## PROBLEM
Given the material below, return only the lines starting at the line with "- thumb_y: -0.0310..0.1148" and ending at the line with "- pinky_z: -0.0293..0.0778", exactly as they appear.
_ _ _
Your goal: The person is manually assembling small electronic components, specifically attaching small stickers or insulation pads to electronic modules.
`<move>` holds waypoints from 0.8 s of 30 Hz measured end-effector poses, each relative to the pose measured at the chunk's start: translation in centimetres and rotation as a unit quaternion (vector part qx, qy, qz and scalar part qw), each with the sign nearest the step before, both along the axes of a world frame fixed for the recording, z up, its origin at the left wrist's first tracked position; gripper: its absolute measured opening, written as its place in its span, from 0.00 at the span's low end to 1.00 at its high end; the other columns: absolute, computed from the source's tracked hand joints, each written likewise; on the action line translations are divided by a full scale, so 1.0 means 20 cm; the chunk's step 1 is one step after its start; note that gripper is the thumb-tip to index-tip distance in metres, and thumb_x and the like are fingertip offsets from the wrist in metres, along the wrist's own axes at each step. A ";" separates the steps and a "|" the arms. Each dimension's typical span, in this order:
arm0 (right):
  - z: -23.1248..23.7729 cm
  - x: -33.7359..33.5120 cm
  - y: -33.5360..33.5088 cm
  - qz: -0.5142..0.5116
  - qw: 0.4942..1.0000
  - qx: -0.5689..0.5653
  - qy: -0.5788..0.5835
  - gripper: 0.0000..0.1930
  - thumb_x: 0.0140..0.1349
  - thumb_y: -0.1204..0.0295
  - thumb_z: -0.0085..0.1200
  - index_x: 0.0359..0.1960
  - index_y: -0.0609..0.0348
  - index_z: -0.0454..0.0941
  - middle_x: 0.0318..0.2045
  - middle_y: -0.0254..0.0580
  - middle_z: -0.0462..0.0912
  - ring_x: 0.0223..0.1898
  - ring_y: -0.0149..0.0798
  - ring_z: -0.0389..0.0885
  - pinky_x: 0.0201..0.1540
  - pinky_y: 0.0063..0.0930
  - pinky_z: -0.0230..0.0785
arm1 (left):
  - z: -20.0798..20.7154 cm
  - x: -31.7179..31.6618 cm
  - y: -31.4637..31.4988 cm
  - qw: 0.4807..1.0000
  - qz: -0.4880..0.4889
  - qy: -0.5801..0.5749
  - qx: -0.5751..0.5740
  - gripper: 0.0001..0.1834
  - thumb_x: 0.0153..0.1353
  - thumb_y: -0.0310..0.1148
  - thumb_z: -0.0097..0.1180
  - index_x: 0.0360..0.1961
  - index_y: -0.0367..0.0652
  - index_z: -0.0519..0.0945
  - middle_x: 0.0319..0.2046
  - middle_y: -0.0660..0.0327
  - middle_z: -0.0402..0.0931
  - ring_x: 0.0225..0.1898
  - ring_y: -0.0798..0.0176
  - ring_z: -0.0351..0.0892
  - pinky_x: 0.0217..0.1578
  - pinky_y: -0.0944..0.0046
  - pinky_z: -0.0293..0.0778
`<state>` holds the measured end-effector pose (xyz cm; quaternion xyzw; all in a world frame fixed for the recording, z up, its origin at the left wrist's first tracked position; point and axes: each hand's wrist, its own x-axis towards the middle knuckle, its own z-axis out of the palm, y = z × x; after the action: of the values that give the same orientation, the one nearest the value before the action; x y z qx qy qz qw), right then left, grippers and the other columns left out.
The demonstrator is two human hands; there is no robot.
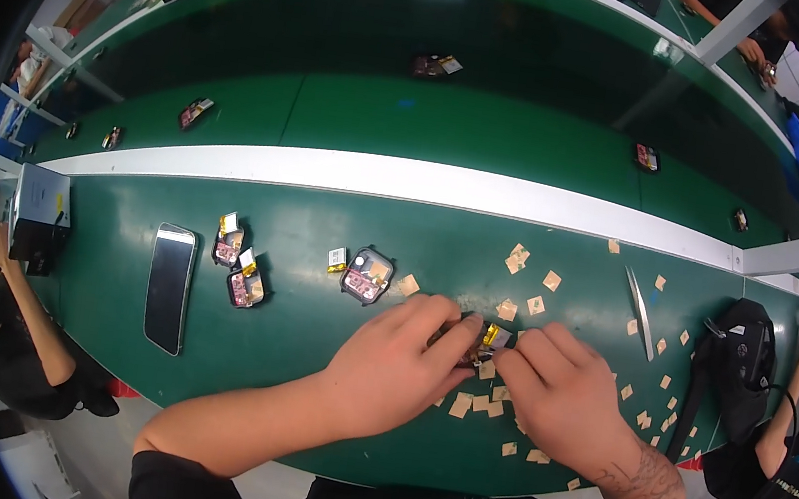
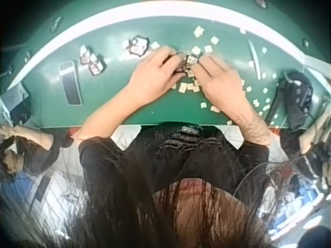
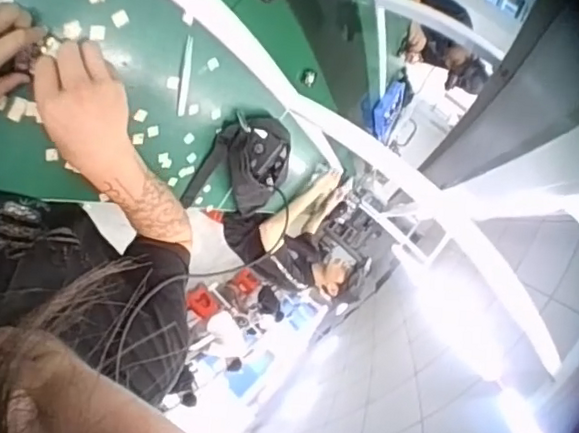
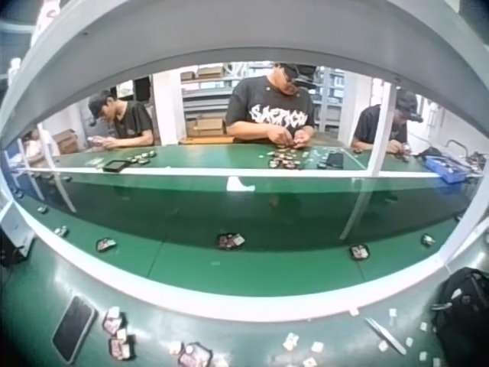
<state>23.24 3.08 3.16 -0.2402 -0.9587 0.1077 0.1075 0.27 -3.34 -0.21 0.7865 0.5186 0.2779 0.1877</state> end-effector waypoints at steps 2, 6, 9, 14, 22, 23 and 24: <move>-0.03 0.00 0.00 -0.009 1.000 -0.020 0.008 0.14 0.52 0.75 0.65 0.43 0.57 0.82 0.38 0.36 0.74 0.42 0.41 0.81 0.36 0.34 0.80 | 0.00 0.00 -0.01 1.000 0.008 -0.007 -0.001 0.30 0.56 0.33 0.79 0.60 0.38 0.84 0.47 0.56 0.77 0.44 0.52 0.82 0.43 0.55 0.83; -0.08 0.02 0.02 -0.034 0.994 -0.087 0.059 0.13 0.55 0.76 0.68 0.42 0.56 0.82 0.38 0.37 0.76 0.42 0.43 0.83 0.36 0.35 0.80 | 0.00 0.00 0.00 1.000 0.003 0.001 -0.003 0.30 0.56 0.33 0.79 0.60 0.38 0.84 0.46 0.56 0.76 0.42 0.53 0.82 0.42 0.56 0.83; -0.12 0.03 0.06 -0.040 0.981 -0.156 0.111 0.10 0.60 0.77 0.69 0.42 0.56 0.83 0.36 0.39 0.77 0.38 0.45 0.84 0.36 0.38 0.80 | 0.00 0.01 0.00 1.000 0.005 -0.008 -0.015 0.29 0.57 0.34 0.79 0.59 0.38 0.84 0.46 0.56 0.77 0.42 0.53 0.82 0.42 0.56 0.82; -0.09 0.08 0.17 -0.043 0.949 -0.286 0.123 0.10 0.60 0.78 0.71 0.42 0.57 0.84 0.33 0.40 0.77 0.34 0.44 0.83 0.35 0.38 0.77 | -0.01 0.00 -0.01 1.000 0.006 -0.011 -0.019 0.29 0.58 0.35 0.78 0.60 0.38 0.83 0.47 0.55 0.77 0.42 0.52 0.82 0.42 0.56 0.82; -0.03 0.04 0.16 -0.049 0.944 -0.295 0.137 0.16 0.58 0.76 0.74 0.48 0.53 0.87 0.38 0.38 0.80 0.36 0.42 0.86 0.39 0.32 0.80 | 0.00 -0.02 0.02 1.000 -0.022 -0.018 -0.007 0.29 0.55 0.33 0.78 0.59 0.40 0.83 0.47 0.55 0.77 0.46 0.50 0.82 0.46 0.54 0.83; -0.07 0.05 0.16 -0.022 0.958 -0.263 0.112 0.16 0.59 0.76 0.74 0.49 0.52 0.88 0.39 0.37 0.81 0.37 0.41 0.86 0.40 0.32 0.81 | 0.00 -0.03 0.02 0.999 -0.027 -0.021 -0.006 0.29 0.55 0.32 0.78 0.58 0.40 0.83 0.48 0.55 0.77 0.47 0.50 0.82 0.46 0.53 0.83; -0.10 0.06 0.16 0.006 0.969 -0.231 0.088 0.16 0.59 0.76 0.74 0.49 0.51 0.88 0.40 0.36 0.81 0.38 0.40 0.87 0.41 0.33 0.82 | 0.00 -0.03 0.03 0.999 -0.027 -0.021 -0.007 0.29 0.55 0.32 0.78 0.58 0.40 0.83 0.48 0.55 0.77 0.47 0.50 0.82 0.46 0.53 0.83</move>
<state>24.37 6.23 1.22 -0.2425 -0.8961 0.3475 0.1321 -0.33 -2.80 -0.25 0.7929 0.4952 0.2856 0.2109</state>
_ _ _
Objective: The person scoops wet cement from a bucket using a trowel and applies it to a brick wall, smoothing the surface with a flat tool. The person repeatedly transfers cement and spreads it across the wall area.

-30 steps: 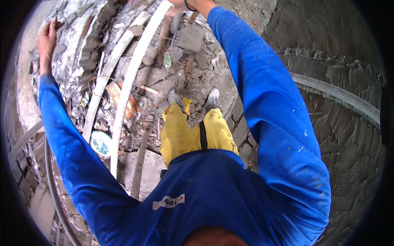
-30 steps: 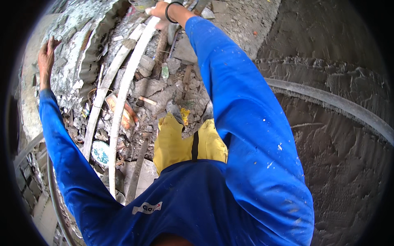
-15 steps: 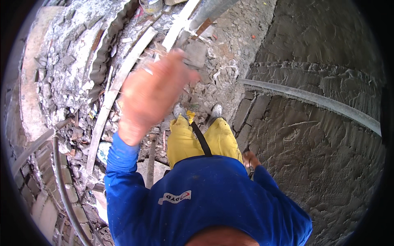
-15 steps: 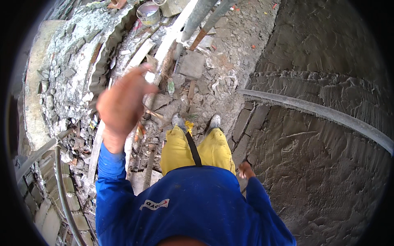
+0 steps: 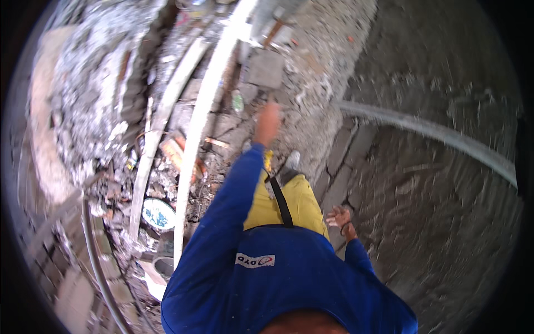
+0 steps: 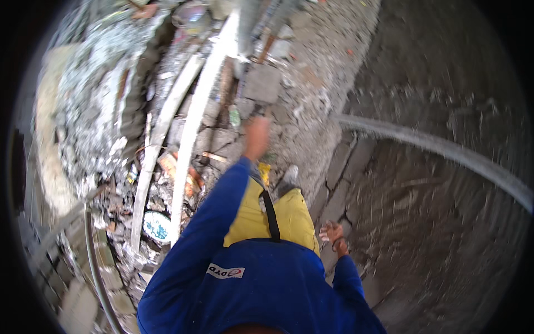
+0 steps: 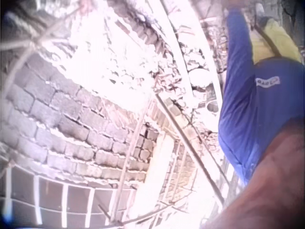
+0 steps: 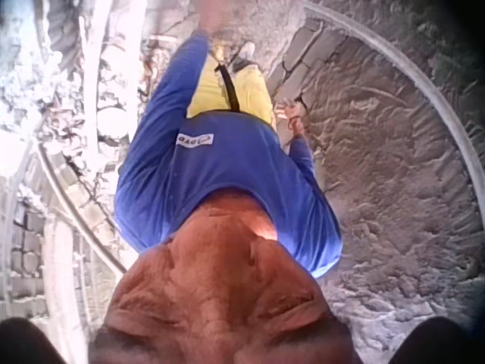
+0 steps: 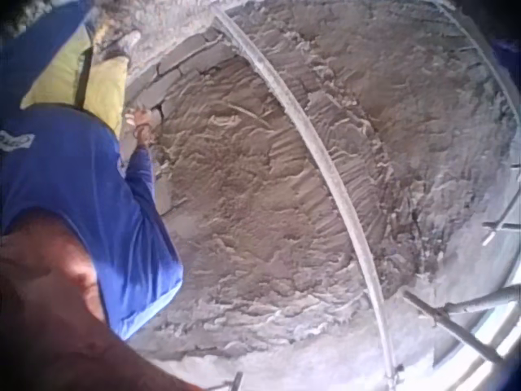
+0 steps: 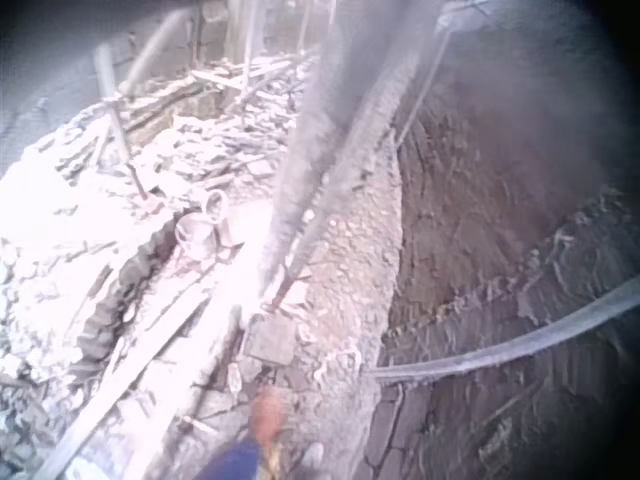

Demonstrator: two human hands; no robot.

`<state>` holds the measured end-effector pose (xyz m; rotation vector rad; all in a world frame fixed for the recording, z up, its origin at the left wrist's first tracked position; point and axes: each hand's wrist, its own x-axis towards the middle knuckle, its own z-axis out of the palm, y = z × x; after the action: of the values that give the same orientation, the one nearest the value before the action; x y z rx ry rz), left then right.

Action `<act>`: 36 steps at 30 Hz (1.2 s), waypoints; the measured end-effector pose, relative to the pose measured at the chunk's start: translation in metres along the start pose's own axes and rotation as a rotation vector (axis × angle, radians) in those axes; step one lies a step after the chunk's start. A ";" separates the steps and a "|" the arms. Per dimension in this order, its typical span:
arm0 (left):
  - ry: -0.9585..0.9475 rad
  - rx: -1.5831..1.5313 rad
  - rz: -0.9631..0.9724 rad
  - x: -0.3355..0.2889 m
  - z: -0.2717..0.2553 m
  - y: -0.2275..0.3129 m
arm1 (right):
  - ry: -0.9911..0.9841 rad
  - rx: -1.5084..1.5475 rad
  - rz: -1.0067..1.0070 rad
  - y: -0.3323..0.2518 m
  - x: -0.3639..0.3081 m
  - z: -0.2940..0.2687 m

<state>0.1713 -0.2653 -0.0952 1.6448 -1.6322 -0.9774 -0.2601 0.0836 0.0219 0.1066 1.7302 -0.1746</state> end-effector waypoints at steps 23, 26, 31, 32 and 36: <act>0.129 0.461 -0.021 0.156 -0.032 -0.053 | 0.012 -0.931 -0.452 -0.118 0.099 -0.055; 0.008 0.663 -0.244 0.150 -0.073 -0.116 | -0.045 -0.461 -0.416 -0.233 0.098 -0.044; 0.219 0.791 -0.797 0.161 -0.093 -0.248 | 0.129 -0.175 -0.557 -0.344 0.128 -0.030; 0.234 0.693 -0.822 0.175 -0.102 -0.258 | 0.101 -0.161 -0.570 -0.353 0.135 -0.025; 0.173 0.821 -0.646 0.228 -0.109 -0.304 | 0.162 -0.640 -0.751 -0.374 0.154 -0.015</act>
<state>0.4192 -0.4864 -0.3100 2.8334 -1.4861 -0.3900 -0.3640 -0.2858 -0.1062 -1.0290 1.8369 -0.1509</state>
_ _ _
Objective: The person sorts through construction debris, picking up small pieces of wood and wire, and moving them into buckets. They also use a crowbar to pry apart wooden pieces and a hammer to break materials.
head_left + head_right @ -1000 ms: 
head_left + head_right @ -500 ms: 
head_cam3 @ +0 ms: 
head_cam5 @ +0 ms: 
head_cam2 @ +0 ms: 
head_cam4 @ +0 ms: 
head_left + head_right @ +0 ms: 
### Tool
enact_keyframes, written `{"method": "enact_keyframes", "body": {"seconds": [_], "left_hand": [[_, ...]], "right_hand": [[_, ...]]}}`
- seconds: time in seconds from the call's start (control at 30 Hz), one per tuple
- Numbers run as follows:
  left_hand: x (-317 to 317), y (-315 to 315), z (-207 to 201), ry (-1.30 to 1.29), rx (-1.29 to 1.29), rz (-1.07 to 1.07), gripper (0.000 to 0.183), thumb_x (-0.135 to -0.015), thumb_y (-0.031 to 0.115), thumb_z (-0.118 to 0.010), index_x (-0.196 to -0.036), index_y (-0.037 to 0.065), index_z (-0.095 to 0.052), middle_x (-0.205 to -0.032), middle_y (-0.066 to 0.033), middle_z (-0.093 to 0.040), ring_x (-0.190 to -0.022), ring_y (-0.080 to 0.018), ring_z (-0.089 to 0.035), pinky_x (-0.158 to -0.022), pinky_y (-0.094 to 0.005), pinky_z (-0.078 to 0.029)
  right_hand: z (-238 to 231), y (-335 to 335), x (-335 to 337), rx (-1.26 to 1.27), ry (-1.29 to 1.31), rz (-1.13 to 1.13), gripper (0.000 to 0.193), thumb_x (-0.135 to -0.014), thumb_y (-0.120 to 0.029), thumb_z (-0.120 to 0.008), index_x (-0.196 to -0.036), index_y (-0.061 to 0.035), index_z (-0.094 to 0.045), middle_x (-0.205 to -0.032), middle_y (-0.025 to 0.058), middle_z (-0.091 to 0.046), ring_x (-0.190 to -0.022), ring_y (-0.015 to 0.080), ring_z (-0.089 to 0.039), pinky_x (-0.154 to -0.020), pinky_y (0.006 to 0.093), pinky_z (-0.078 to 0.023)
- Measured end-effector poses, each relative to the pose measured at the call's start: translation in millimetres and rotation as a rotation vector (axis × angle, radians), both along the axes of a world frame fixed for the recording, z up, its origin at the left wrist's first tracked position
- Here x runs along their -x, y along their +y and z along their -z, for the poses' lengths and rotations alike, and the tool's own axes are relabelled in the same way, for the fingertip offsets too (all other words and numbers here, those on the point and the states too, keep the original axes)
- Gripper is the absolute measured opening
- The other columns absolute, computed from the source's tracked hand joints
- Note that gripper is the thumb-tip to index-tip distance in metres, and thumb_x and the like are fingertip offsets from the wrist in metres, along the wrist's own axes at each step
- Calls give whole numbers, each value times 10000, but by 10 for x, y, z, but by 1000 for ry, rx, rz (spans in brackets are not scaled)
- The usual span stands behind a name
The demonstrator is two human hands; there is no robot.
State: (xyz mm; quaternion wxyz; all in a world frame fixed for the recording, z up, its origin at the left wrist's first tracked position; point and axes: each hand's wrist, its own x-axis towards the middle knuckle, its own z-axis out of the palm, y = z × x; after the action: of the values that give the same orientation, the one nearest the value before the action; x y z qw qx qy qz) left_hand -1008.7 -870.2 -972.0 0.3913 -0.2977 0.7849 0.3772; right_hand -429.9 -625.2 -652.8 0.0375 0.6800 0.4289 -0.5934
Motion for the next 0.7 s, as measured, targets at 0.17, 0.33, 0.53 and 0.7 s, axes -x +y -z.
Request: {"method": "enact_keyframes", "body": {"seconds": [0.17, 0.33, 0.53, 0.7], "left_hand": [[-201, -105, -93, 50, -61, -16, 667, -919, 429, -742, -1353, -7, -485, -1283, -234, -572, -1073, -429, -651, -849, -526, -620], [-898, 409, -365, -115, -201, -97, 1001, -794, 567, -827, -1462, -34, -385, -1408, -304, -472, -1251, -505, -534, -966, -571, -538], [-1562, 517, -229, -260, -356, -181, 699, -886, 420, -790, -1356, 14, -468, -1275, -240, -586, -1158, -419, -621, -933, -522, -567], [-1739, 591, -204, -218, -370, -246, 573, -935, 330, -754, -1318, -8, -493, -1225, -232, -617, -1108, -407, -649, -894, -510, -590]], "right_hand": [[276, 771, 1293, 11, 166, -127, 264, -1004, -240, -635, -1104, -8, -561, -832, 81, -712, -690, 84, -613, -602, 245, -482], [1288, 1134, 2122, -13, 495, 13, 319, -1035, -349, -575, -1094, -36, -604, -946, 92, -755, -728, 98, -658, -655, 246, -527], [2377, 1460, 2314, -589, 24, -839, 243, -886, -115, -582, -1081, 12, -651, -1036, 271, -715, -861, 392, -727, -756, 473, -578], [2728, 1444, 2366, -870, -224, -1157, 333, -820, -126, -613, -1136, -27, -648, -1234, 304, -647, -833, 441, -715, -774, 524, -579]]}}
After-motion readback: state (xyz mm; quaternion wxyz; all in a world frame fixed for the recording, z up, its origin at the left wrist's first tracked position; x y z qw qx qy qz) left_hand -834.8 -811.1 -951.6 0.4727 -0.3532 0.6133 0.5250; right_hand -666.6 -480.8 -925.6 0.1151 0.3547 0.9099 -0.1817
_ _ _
## TASK SOLUTION
  - thumb_y: -0.0310..0.1148
  - thumb_z: -0.0097..0.1180
  - index_x: 0.0360..0.1961
  - index_y: -0.0367..0.0652
  - index_z: -0.0519..0.0945
  - middle_x: 0.0319..0.2046
  - middle_y: -0.0660..0.0327
  - middle_z: -0.0402..0.0931
  - ring_x: 0.0225..0.1898
  - ring_y: -0.0798..0.0176
  - ring_z: -0.0351..0.0892
  - pinky_x: 0.0217..0.1578
  - pinky_y: -0.0944..0.0046
  - pinky_z: -0.0293..0.0778

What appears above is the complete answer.